Examples of the relation:

-- example 1
(
    select
        l_returnflag,
        l_quantity,
        l_extendedprice,
        l_discount,
        l_extendedprice,
        l_extendedprice * (1 - l_discount) disc_price,
        l_extendedprice * (1 - l_discount) * (1 + l_tax) charge,
        l_returnflag,
        l_linestatus
    from
        hive.tpch_tiny.lineitem_premerged
    where
        l_shipdate <= date '1998-12-01'
) t1

-- example 2
(
    select
        l_orderkey,
        l_extendedprice * (1 - l_discount) revenue,
        o_orderdate,
        o_shippriority
    from
        hive.tpch_tiny.lineitem_premerged l
            inner join hive.tpch_tiny.orders_premerged o
            on l_orderkey = o_orderkey
    where
        c_mktsegment = 'BUILDING'
        and o_orderdate < date '1995-03-22'
        and l_shipdate > date '1995-03-22'
) t1

Note that in the above example, t1 is the alias of the subquery relation. If the alias is omitted the same name is assigned for base attributes and an arbitrary name is assigned for derived attributes (e.g., l_extendedprice * (1 - l_discount)).

Note

The join type must be equijoin (whether it be inner, left, or right). The attribute that appears on the left-hand side of the equality sign is assumed to the attribute in the left join table. The similar rule applies for the right attribute.

Attribute

An attribute can be a base attribute or some functions of it.

attr := base_attr |
        constant |
        scalar_function |
        aggregate_function

constant := int |
            str |
            date '0000-00-00' |
            timestamp '0000-00-00 00:00:00'

predicate := logical_expr |
             comparative_expr

logical_expr := predicate AND predicate |
                predicate OR predicate  |
                NOT predicate

comparative_expr := attr > attr |
                    attr < attr |
                    attr >= attr |
                    attr <= attr |
                    attr <> attr |
                    attr in [ constant, ... ]

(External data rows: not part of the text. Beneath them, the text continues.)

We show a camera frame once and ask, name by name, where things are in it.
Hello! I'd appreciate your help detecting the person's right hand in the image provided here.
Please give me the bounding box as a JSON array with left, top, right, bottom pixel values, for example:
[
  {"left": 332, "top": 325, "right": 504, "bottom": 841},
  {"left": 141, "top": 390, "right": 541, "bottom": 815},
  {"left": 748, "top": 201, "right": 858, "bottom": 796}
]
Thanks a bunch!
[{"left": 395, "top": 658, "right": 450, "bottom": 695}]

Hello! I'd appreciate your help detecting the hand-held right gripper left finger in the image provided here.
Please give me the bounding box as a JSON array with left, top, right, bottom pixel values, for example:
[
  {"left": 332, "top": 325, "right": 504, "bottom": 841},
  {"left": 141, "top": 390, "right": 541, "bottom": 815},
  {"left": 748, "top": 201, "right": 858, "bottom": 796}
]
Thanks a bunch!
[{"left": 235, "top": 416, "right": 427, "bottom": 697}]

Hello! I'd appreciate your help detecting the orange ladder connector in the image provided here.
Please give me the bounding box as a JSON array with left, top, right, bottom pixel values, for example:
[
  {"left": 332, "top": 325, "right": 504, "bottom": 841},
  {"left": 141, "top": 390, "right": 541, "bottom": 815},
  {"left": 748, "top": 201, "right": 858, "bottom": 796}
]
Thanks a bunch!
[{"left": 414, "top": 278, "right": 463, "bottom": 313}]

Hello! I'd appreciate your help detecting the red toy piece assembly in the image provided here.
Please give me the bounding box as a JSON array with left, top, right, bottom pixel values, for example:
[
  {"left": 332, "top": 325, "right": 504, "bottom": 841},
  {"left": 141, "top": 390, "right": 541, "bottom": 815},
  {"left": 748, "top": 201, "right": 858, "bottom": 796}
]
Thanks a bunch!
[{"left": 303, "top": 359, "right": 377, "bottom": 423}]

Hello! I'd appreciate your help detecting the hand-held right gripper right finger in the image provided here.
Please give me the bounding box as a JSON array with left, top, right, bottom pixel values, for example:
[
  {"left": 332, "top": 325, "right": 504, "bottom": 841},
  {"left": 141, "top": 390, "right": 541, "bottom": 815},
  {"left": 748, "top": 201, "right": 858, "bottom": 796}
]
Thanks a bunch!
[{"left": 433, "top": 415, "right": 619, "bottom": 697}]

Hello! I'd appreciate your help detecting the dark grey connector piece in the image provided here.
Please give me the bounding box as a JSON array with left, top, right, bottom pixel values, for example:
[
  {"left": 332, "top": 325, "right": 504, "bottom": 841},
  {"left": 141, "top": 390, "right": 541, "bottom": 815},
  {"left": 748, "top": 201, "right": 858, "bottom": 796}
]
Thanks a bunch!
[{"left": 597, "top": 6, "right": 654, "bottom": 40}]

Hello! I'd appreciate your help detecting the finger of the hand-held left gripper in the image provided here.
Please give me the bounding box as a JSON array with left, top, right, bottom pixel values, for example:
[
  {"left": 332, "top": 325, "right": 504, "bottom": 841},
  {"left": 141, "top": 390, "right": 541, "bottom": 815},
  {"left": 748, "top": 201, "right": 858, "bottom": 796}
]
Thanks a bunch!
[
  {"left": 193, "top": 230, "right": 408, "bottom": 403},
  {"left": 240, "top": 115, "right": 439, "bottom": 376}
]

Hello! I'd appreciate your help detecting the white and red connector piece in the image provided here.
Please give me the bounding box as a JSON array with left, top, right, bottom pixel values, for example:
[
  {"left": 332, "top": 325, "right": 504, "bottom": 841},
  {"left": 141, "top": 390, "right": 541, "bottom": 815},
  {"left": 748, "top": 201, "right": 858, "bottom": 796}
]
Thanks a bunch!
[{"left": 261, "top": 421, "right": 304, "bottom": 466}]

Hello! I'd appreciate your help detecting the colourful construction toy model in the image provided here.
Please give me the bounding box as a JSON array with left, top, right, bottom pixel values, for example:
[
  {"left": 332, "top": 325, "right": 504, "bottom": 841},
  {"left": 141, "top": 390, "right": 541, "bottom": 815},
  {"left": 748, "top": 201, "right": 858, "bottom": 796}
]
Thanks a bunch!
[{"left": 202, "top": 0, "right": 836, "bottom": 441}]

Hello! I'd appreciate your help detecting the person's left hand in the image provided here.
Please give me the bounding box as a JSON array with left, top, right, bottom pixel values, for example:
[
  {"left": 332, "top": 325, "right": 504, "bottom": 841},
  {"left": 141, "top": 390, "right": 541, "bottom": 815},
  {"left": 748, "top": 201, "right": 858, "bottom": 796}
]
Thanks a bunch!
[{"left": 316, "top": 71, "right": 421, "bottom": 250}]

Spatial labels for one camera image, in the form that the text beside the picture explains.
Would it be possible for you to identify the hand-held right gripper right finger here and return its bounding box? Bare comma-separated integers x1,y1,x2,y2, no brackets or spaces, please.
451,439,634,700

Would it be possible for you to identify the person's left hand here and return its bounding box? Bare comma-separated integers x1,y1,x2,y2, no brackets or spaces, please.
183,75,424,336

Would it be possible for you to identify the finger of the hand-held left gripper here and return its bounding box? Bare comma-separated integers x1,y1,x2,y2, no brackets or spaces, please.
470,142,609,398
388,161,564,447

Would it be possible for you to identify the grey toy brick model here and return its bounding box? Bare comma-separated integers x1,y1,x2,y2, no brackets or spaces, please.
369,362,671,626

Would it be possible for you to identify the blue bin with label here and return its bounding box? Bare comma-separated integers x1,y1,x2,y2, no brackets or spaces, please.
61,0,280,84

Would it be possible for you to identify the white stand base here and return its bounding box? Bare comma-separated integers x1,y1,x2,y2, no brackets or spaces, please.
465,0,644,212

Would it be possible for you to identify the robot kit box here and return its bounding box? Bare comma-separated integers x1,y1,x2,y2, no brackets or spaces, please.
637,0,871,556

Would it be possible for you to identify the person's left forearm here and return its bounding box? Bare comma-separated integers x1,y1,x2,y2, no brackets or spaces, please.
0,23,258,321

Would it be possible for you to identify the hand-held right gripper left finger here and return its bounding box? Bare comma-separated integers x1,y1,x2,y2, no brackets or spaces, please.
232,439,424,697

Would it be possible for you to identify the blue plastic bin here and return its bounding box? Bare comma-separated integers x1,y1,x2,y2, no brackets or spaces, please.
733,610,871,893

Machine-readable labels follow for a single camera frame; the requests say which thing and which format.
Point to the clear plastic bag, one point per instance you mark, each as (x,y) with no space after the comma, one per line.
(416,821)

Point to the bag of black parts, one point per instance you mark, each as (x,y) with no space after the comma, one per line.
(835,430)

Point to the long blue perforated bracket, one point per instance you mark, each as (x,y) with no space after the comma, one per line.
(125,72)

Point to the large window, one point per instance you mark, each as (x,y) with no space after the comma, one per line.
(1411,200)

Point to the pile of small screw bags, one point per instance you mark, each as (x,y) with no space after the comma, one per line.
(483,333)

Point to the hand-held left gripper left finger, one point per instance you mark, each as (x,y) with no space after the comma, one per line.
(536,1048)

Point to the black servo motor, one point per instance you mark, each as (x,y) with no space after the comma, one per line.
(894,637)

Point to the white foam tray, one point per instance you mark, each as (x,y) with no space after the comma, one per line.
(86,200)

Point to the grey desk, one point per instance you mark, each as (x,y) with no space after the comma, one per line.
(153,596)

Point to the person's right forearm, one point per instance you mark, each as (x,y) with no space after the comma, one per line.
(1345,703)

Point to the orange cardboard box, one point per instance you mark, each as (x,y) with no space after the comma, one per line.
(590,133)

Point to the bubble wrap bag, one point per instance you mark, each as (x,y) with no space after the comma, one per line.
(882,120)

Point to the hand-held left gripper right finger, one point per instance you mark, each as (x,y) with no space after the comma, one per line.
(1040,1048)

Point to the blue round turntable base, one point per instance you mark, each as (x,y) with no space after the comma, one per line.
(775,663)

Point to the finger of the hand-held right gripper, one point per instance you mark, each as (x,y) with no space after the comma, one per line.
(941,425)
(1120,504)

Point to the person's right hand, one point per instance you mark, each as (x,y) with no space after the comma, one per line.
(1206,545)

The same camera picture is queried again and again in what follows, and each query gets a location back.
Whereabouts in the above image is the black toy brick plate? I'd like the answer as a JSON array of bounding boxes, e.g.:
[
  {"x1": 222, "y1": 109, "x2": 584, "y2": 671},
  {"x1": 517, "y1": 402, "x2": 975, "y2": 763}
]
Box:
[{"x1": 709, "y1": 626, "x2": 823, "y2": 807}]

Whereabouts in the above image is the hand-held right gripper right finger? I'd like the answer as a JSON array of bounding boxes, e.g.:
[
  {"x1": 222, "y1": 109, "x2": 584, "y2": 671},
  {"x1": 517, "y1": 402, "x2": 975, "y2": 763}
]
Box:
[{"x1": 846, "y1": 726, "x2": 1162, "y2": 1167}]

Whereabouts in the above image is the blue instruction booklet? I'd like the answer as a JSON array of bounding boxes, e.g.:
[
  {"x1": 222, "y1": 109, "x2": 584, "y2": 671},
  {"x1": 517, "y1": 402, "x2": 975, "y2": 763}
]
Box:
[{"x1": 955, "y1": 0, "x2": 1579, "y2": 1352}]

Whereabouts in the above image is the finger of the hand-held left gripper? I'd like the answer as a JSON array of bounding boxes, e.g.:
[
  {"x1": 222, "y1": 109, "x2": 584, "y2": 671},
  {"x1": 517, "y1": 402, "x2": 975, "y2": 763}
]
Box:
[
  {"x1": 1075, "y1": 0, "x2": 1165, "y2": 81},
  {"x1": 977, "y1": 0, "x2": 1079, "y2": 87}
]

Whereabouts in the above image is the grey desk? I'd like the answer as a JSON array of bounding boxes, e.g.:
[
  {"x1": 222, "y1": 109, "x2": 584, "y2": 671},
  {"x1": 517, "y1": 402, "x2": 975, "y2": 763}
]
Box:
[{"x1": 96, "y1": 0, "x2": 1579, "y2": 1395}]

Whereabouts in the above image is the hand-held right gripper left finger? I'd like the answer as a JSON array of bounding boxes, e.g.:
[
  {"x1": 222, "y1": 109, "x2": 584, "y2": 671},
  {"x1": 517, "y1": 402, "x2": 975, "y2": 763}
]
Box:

We describe more details about functions in the subsequent sections.

Scalar Functions

A scalar function is the function that produces an output value for each input value.

scalar_function := math_function |
                   string_function

Mathematical Functions

math_function := attr + attr |
                 attr - attr |
                 attr * attr |
                 attr / attr |
                 floor(attr) |
                 ceil(attr)  |
                 round(attr)

String Functions

string_function := SUBSTR(attr, start, length) |
                   TO_STRING(attr) |
                   CAST(attr AS VARCHAR) |
                   CONCAT(attr, attr) |
                   LENGTH(attr) |
                   REPLACE(old, new) |
                   UPPER(attr) |
                   LOWER(attr) |
                   STARTSWITH(attr, pattern) |
                   CONTAINS(attr, pattern) |
                   ENDSWITH(attr, pattern)

Note

We are adding more scalar functions.

Aggregate Functions

An aggregate function is a function that produces a single row given multiple rows.

aggregate_function := COUNT(*) |
                      SUM(base_attr) |
                      AVG(base_attr)

Note

To use a derived attribute within aggregate functions, you can first create new attributes using subqueries, then attribute those new attributes.